An alert from the FBI issued yesterday details a rise in complaints filed with the bureau reporting the use of deepfakes and stolen PII to apply for a variety of remote positions.
Deepfakes are false computer-generated audio or visual representations of a real person, which are increasingly being used in scams.
The roles most often targeted in this new scam are IT and computer programming positions. This is because if the fraud is successful they enable criminals to “access to customer PII, financial data, corporate IT databases and/or proprietary information,” the alert said.
How to spot deepfakes
Criminals are using stolen images and credentials found on the dark web to build their deepfakes. They can then use the fraudulent video or audio to impersonate a real candidate in a virtual interview. The FBI says there are some tell-tale signs in the bogus interviews that indicate the interviewee may not be real.
“The actions and lip movement seen when interviewed on camera do not completely coordinate with the audio of the person speaking,” the advisory notes. “At times, actions such as coughing, sneezing or other auditory actions are not aligned with what is presented visually,” it continues.
Pre-employment background checks have also flagged the fact that the information being used to apply for the job actually belongs to another individual. It is vital, therefore, to report stolen PII as soon as it happens as it is easy to replicate an identity with leaked information. According to the UK Information Commissioner’s Office (ICO), “your name, address and date of birth provide enough information to create another ‘you’”.

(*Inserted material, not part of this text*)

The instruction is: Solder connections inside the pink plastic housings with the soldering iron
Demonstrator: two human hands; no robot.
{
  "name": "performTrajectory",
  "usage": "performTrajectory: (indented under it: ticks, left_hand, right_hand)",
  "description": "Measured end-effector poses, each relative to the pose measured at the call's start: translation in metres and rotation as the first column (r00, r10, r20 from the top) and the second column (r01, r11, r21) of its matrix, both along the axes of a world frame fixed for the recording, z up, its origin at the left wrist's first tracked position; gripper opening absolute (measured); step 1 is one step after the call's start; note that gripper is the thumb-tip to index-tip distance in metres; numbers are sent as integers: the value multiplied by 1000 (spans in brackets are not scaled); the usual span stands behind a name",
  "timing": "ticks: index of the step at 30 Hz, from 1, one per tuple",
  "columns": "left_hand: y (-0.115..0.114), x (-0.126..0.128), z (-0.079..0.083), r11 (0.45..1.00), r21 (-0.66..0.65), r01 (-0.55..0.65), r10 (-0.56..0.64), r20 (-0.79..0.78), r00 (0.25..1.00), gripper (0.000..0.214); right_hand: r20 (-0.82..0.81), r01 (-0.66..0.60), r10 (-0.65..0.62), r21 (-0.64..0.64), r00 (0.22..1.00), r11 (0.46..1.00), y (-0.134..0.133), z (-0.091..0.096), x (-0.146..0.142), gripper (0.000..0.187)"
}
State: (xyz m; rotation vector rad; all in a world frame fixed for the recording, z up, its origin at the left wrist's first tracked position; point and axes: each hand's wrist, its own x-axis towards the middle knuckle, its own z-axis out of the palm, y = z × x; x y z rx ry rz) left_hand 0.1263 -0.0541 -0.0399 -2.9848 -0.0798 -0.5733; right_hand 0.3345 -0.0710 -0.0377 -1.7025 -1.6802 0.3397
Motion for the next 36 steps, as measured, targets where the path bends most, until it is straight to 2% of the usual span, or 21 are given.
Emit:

Deepfake scams are on the rise
The use of deepfakes in cyber scams is on the rise. Last month a scam was spread on YouTube that used Tesla CEO Elon Musk’s face to swindle people out of cryptocurrencies Bitcoin and Ethereum. The online criminals were hijacking accounts and channels, altering the layout to imitate official Tesla channels and posting deepfake videos of Musk inviting viewers to participate in bogus cryptocurrency giveaways. According to the BBC the scammers made $243,000 in just over a week. YouTube has been criticised for not removing fakes quickly enough.
Some apps only require one picture to create a passable deepfake of a person. They are similar to novelty apps like Reface or Wombo and require a minimum of input data to map one face onto another. The use of this sort of app is being monitored, but the technology is in its infancy.
Speaking to Tech Monitor last year, deepfake expert Henry Adjer said: “Deepfake detection has a role, but it’s an incredibly challenging technology to get right. I think we do need to have a little bit more nuance when thinking about other approaches that we could be engaging in to tackle the problem.”